Am J Dermatopathol. 2013 Jun;35(4):445-7. doi: 10.1097/DAD.0b013e31827132af.
Multiple trichoepitheliomas (TEs), especially in the familial setting, have been associated with germline heterozygous mutations in the CYLD gene. Heterozygous germline CYLD mutations and loss of heterozygosity of the CYLD gene in the TE tumor cells have been recently demonstrated in some of the multiple TE cases irrespective of a family history. The histopathological differential diagnosis of TE from basal cell carcinoma may be difficult especially in cases with multiple TEs. Immunohistochemical markers may be used, although some with conflicting results. We describe a 35-year-old woman with multiple facial TEs, in whom the molecular genetic analysis revealed a novel heterozygous c.1843delT mutation in the CYLD gene. This frameshift mutation was also present in a heterozygous state in the TE tumor cells. The demonstration of a novel CYLD mutation was used as an adjunct to the histopathological diagnosis in this case.

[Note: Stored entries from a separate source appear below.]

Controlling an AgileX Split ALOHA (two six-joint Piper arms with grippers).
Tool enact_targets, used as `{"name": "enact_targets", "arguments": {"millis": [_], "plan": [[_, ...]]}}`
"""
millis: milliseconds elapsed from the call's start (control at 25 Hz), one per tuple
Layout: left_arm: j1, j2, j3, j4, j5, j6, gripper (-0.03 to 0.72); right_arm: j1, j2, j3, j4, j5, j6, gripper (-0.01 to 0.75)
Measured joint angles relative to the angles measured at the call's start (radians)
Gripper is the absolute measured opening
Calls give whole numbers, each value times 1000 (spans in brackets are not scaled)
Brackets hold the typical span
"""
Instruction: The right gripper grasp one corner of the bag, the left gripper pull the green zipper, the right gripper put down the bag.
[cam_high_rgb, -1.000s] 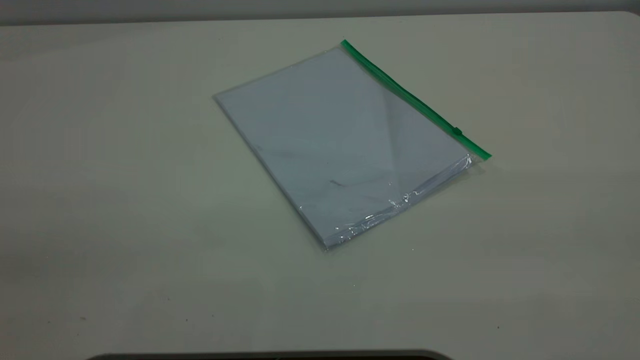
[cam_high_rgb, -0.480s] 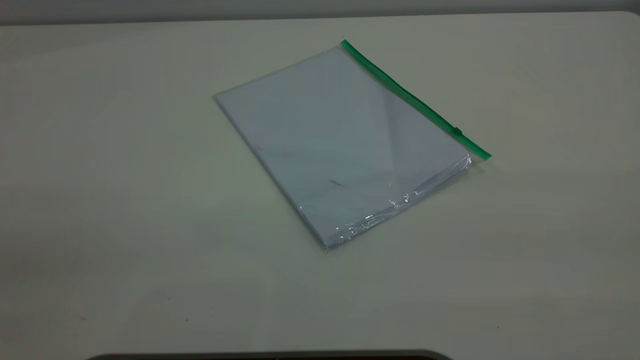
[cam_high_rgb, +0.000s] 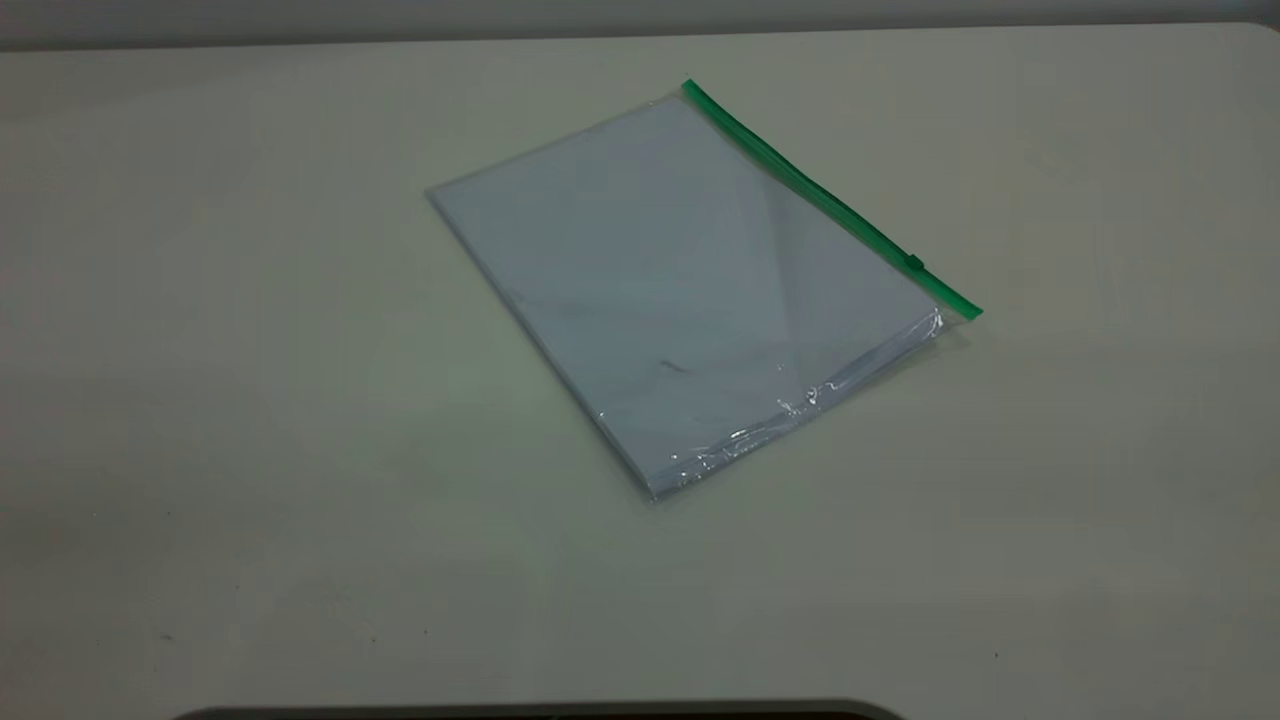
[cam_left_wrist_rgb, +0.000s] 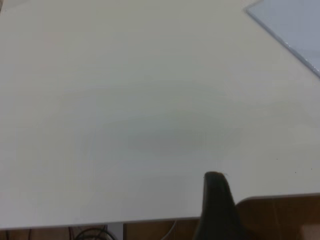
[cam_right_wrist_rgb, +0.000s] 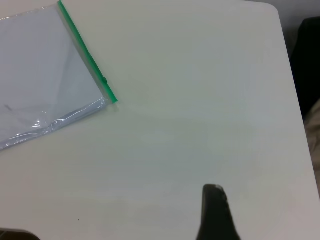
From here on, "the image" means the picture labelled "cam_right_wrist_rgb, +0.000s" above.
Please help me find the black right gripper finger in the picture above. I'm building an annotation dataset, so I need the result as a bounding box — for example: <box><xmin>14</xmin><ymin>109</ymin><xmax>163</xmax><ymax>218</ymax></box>
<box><xmin>195</xmin><ymin>184</ymin><xmax>242</xmax><ymax>240</ymax></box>

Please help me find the clear bag with green zipper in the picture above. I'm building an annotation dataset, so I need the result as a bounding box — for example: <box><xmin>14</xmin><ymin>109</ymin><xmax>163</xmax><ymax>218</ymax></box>
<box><xmin>0</xmin><ymin>0</ymin><xmax>119</xmax><ymax>151</ymax></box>

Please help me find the black background object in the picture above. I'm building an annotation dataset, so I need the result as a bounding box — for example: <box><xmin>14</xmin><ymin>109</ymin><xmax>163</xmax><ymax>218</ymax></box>
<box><xmin>289</xmin><ymin>17</ymin><xmax>320</xmax><ymax>121</ymax></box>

多发性毛发上皮瘤(TEs),尤其是在家族性情况下,与CYLD基因的种系杂合突变有关。最近在一些多发性TE病例中,无论有无家族史,均已证实在TE肿瘤细胞中存在种系CYLD杂合突变和CYLD基因杂合性缺失。从组织病理学上鉴别TE与基底细胞癌可能很困难,尤其是在多发性TE的病例中。免疫组化标记物可能有用,尽管有些结果相互矛盾。我们描述了一名35岁患有多发性面部TE的女性,其分子遗传学分析显示CYLD基因存在一种新的杂合c.1843delT突变。这种移码突变在TE肿瘤细胞中也以杂合状态存在。在该病例中,新的CYLD突变的证实被用作组织病理学诊断的辅助手段。